No hay en el país un periodista que infunda más respeto que tú, Juan. Les has cantado la tabla a todos los poderes, sean estos santos o no santos y tu celo por la ética te ha convertido en un referente obligado para muchas generaciones de periodistas.

De ahí mi asombro por lo que sucedió el 11 de julio por la mañana en tu emisora. Ese día entrevistaste a Clara Rojas y para mi sorpresa -y la de ella-, entraste en terrenos íntimos en los que ningún periodista había entrado. Le preguntaste si era cierto un rumor -tú que siempre has evitado los rumores en el periodismo-, un rumor, además macabro y denigrante, que Clara negó de un tajo, según el cual, ella, en un momento de desesperación, habría intentado ahogar a su hijo Emmanuel en un río y que Íngrid Betancourt heroicamente se lo había quitado de las manos. "Eso son especulaciones", fue la respuesta que te dio Clara con una voz desajustada, casi al borde del llanto.

Para mi sorpresa, tú no le creíste y volviste a preguntarle si era cierto que ella había intentado ahogar a su hijo. Se lo preguntaste sin titubear, como si se tratara de una inquietud periodística, cuando en realidad no lo era. "Yo he tratado de ser muy cuidadosa con lo que hablo del secuestro… ¡Casi pierdo la vida!, ¡casi la pierde mi hijo!…", te respondió en un momento dado, implorando clemencia, pero tú no la escuchaste y seguiste preguntándole por cosas que a ella la herían.

Te confieso: al Juan Gossaín que preguntó en esa entrevista radial casi no lo reconozco. No hubo frontera que te retuviera -tú que siempre has respetado las líneas entre información, fábula y morbo- y te las ingeniaste para llegar hasta el más hondo rincón íntimo de Clara Rojas transgrediendo una a una todas las máximas del periodismo serio, el mismo que tú pregonas: intentaste, de manera infructuosa, que ella te diera la chiva del nombre del padre de Emmanuel -"No lo he dicho y no lo he querido decir hasta ahora", te contestó de maneja tajante-, llegaste incluso a cuestionarla por no haberle contado a su hijo quién era su padre, en una actitud abiertamente patriarcal que me reveló cierto tinte machista que no te conocía:

"Doña Clara, una inquietud final -le preguntaste-: qué pasa si el niño le dice: mamá: ¿mi papá quién es, como sucede con todas las familias normales?"

Clara Rojas te respondió, con una frase de cajón: "Cada día trae su afán", pero estoy casi segura, sin conocerla, de que hoy debe estar arrepentida por haber sido tan diplomática, por haberte dejado que entraras como entraste en su intimidad de madre y la juzgaras de manera tan ligera ante la audiencia radial.

Yo te pregunto, Juan, con el respeto que me mereces: ¿Por qué es relevante para los colombianos saber el nombre del padre de Emmanuel, si Clara Rojas no quiere decirlo? ¿Qué sacamos con revelar rumores sobre episodios íntimos de los secuestrados, a sabiendas de que es un irrespeto con ellos y con los que aún se están pudriendo en la selva? ¿Acaso lo hacemos para satisfacer las necesidades del morbo nacional, como opina María Isabel Rueda?
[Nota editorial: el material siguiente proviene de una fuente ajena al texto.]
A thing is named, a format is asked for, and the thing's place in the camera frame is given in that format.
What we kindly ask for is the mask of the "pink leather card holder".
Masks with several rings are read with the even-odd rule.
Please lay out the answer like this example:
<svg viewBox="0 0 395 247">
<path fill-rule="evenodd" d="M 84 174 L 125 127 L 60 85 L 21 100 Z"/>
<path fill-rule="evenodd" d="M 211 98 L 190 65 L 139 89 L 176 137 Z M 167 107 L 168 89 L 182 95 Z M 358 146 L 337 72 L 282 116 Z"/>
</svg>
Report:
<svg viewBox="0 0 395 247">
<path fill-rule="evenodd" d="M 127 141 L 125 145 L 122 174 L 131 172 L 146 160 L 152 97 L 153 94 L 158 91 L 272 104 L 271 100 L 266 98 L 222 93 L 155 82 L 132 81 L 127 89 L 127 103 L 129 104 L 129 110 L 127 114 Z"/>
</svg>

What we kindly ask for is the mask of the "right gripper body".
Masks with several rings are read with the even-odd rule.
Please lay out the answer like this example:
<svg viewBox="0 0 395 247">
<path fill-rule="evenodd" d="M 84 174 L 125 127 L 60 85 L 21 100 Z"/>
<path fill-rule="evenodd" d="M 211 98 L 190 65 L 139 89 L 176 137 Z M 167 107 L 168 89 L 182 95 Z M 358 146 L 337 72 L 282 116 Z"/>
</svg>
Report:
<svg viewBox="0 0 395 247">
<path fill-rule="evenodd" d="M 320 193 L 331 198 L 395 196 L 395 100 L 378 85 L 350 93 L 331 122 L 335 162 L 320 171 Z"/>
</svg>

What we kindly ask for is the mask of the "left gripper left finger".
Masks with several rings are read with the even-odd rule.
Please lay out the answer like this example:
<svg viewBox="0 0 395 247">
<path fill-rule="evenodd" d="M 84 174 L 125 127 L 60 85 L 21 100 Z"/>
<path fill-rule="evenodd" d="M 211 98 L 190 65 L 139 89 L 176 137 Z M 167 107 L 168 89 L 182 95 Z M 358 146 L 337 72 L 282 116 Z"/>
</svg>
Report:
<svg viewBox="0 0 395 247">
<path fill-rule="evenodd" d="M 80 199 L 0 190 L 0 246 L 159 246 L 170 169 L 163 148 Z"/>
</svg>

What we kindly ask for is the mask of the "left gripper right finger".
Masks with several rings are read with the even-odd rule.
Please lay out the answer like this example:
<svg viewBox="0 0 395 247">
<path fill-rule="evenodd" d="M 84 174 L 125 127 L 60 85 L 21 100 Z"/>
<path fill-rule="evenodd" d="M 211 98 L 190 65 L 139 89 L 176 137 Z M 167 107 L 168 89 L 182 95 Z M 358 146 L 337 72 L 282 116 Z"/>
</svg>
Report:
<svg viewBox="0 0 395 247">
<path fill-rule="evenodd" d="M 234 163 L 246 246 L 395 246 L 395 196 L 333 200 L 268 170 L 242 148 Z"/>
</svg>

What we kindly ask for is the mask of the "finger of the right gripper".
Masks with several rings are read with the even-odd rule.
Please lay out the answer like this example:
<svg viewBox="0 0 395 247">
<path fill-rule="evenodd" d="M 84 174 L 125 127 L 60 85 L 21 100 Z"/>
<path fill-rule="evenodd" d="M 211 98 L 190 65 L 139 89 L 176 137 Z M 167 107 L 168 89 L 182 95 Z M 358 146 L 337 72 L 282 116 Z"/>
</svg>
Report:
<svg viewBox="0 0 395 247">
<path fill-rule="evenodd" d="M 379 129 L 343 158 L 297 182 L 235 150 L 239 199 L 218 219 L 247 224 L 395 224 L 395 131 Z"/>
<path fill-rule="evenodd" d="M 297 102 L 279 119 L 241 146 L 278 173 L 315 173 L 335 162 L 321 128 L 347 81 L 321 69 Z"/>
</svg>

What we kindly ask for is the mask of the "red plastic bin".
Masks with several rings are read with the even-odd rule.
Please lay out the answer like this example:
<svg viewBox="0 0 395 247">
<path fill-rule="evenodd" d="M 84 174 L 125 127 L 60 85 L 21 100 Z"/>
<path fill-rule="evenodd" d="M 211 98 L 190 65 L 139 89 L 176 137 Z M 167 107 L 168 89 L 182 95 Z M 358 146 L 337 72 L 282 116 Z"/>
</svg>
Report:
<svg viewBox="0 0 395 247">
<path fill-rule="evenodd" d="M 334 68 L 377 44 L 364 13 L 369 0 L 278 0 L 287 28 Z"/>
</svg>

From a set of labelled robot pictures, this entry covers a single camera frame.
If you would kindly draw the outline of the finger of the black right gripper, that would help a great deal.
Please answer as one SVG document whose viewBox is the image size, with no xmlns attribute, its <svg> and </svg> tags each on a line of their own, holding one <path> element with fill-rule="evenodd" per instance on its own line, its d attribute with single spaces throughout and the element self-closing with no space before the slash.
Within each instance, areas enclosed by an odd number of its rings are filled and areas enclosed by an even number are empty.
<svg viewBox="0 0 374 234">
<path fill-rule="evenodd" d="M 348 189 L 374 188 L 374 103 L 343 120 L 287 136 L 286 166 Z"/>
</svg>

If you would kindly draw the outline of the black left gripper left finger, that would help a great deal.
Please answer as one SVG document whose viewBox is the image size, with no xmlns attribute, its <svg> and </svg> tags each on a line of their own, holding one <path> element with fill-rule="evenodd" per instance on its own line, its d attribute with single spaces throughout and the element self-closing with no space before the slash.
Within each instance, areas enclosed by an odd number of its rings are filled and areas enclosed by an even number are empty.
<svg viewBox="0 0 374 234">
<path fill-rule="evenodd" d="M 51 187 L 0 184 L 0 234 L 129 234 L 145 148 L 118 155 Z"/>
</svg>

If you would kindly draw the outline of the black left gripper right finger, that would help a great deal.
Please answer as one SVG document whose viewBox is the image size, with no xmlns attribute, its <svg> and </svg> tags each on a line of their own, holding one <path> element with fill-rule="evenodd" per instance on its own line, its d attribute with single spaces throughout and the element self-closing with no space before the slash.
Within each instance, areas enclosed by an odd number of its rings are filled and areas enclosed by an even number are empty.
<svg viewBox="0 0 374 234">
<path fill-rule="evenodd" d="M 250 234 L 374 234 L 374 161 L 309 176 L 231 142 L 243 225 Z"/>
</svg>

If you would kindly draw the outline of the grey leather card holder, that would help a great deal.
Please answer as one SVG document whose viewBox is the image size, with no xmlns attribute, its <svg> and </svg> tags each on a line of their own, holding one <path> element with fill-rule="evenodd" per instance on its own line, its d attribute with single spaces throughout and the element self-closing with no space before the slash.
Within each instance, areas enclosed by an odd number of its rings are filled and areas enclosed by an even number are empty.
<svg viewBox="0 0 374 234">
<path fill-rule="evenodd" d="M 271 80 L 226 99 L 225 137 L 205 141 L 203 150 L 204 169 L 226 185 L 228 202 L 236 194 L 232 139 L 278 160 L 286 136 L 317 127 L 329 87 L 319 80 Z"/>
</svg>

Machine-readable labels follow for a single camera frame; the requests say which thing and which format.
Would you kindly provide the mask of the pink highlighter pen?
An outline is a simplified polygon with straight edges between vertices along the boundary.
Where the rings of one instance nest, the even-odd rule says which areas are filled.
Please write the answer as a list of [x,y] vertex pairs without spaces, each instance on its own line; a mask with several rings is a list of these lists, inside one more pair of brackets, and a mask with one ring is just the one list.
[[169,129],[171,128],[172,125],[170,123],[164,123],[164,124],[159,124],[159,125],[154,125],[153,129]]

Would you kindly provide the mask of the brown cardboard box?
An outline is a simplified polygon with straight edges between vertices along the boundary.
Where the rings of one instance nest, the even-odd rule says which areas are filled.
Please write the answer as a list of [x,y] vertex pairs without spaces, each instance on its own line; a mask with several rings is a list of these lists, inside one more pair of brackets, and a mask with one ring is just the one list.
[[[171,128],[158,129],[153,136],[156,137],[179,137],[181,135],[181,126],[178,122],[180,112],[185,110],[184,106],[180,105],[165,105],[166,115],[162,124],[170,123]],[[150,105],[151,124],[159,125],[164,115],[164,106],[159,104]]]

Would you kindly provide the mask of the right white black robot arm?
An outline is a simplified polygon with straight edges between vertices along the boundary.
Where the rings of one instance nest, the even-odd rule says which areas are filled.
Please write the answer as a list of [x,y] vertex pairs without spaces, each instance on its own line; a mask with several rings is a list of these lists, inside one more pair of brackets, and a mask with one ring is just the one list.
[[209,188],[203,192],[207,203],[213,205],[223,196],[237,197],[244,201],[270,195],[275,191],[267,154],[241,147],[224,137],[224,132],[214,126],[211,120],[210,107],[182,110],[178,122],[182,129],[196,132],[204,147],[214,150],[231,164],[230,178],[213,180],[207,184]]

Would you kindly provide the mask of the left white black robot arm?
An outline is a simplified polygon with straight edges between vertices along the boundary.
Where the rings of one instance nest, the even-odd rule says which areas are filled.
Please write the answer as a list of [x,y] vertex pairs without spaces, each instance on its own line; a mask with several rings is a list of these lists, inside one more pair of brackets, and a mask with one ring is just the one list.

Te pregunto, Juan: ¿Con qué derecho los periodistas irrumpimos en la órbita íntima de las víctimas de este conflicto sin que la nuestra entre en el baile? ¿Por qué, entonces, no terminamos hablando de tu intimidad o de la de otro periodista?

Clara Rojas no era ni es cualquier persona, Juan. Tú entrevistaste a alguien que acaba de salir de siete años de cautiverio a manos de las Farc, que fue ultrajada en su integridad y que prácticamente volvió a respirar como nosotros hace unos pocos meses. Semejante drama no puede ser más revelador que la petite histoire de cada uno de ellos, la cual debería quedarse en la selva, como bien lo ha dicho la propia Íngrid Betancourt.

En una sociedad degradada por la guerra siempre existirán los luis eladios pérez. Es decir, los personajes que sin quererlo transgreden sus propias fronteras y terminan atrapados en sus tragedias. En su libro y en sus entrevistas, Luis Eladio se ha ensañado más contra sus compañeros de cautiverio que contra sus victimarios. También sobran los periodistas reconocidos por su adicción al morbo, interesados en espulgar las órbitas íntimas de las víctimas del conflicto. Otra cosa muy distinta es que un periodista como tú, reconocido por su pulcritud informativa y por saber cuáles son los terrenos que hay que cruzar para contar una historia relevante, tome ese rumbo.

Esta carta la escribo con el alma arrugada, por el cariño y el respeto que tengo. Si tú traspasas esa frontera, ¿qué no podrán terminar haciendo los cientos de reporteros que han soñado con llegar a ser como Juan Gossaín?